Bom, o tempo foi passado e fui vendo que tudo estava se tornando insustentável. Por mais que eu tivesse diminuído a minha exigência própria e tivesse atenuado esse perfeccionismo, não estava conseguindo acompanhar tudo que acontecia. Comecei a me desequilibrar, entrar num estado de exaustão bizarro, e me pôr em xeque. Depois de perceber que não estava tendo um desempenho sequer satisfatório nas dezenas de espaços em que me envolvi (pois simplesmente era impossível para qualquer ser humano), resolvi parar de equilibrar dezenas de pratos e seguir num processo de carregar apenas alguns comigo. Até porque, é melhor um prato inteiro na mão do que dois quebrados no chão (uma releitura dessas, bicho).

Há alguns dias atrás, comecei a aprimorar isso, e melhorar a forma como eu lidava com as minhas responsabilidades. É um esforço diário, porque me apeguei a todos os espaços em que me coloquei presente. É também uma mudança profunda, que se relaciona com características sólidas do meu ser. Logo, sigo no processo de internalizar que é possível deixar os outros pratos para outras pessoas carregarem, e que em alguns momentos, elas até vão desempenhar essa função melhor do que eu. Também sigo me esforçando para acreditar que não precisamos ser os melhores no que nos colocamos para fazer, podemos tentar apenas ser melhores a cada dia. É muito mais saudável.

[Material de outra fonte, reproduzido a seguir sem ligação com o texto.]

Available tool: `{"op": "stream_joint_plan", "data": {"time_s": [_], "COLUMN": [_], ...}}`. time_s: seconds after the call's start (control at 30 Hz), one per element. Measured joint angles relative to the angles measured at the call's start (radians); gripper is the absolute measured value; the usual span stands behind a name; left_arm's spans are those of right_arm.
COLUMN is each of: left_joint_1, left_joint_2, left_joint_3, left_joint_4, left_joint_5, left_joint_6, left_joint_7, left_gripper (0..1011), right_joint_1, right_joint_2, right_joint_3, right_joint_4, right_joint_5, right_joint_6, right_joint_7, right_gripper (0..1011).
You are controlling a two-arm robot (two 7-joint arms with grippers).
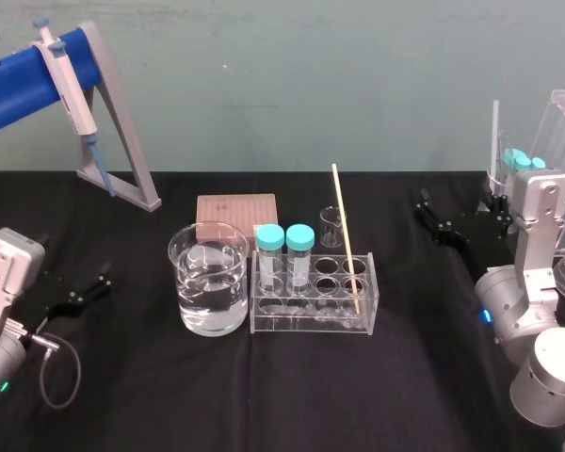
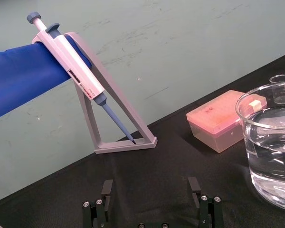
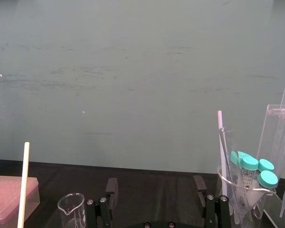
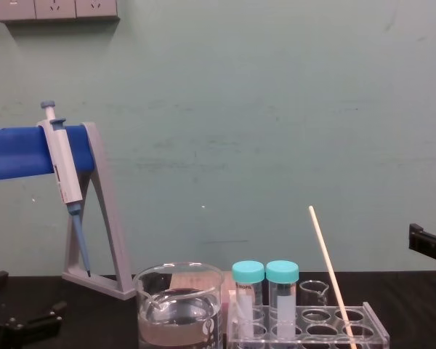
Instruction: Hold the thermometer with one hand and immerse one end into the beaker, then reinsert it into the test tube rack.
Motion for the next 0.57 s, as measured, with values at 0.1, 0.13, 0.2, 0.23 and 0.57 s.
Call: {"op": "stream_joint_plan", "data": {"time_s": [0.1,0.13,0.2,0.23,0.57], "left_joint_1": [0.000,0.000,0.000,0.000,0.000], "left_joint_2": [0.000,0.000,0.000,0.000,0.000], "left_joint_3": [0.000,0.000,0.000,0.000,0.000], "left_joint_4": [0.000,0.000,0.000,0.000,0.000], "left_joint_5": [0.000,0.000,0.000,0.000,0.000], "left_joint_6": [0.000,0.000,0.000,0.000,0.000], "left_joint_7": [0.000,0.000,0.000,0.000,0.000], "left_gripper": [1004,1004,1004,1004,1004], "right_joint_1": [0.000,0.000,0.000,0.000,0.000], "right_joint_2": [0.000,0.000,0.000,0.000,0.000], "right_joint_3": [0.000,0.000,0.000,0.000,0.000], "right_joint_4": [0.000,0.000,0.000,0.000,0.000], "right_joint_5": [0.000,0.000,0.000,0.000,0.000], "right_joint_6": [0.000,0.000,0.000,0.000,0.000], "right_joint_7": [0.000,0.000,0.000,0.000,0.000], "right_gripper": [1003,1003,1003,1003,1003]}}
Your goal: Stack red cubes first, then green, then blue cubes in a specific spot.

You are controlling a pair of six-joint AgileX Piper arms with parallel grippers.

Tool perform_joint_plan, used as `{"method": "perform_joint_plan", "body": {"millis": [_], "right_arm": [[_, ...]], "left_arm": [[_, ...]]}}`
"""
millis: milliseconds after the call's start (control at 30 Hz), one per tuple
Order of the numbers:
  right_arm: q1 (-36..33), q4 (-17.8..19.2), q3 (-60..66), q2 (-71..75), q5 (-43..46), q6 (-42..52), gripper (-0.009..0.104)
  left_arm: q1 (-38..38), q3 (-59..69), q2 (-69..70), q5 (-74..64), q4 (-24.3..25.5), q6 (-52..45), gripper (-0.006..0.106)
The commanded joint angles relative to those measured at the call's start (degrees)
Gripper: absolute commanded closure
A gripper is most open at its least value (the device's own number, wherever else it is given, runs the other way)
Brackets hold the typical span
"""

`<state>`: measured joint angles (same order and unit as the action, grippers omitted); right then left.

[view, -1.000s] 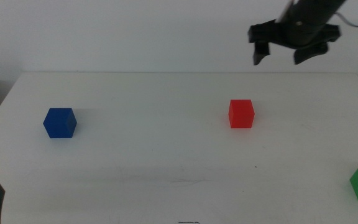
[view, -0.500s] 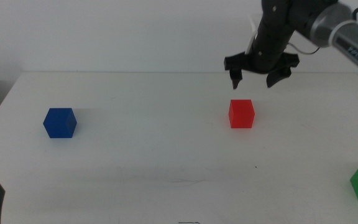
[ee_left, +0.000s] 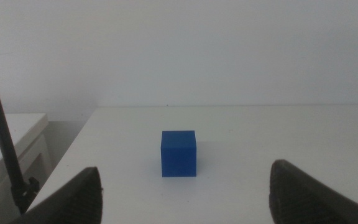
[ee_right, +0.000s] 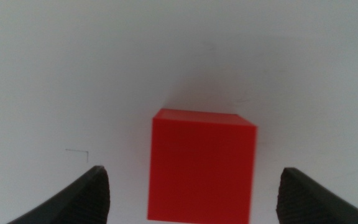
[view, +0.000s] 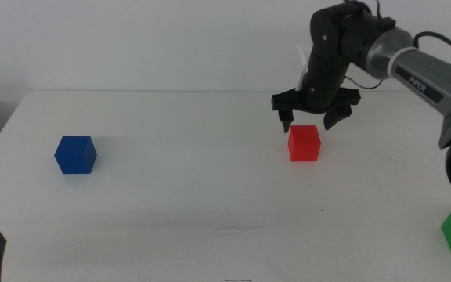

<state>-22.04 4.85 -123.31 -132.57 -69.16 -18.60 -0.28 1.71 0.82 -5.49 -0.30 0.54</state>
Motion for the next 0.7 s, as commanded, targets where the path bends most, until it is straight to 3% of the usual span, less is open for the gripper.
{"method": "perform_joint_plan", "body": {"millis": [0,267,433,533,667], "right_arm": [[-0.49,0.90,-1.89,3.49,1.16,0.48,0.013],[-0.57,1.29,-1.89,1.31,1.45,0.35,0.014],[-0.57,1.29,-1.89,0.63,2.37,0.30,0.024],[-0.52,1.54,-1.89,0.63,2.37,-0.64,0.042],[-0.54,1.54,-1.89,0.63,1.36,-2.29,0.084]], "left_arm": [[-0.02,-0.32,1.08,4.43,-0.43,0.79,0.011],[-0.02,-0.32,1.08,4.43,-0.43,0.79,0.011],[-0.02,-0.32,1.08,4.43,-0.43,0.79,0.011],[-0.02,-0.32,1.08,4.43,-0.43,0.79,0.011],[-0.02,-0.32,1.08,4.43,-0.43,0.79,0.011]]}}
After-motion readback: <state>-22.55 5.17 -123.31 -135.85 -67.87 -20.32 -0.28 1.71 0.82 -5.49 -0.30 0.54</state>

Ainda na mesma vibe do menos é mais, que venho tratando até com uma certa regularidade no blog, eu agora pensarei mais nos espaços que irei atuar, a fim de agir oferecendo o que posso oferecer, e não mais de uma maneira danosa. E apesar de ser um texto em primeira pessoa, trago a partir de mim uma reflexão que todos deveriam ter acerca do que podem fazer por si e pelos outros, afinal de contas, ninguém precisa estar em todos os espaços para a construção de um mundo melhor. E não tem nenhum problema nisso.

Essa discussão da impossibilidade de estar em todos os ambientes e agir visando a perfeição perpassa por um pensamento que devemos sempre carregar conosco, que apesar de óbvio pode nunca vir à tona: somos humanos, e não devemos esquecer disso. Apesar de sermos capazes de realizar feitos magníficos, todos nós sempre seremos limitados (principalmente pela nossa temporalidade e materialidade).

Portanto, não devemos esquecer que somos humanos. Não somos como titãs, como Atlas. E uma característica intrínseca do ser humano (eu poderia dizer que é uma das faces de sua essência) é a de – por mais paradoxal que pareça – pura imperfeição.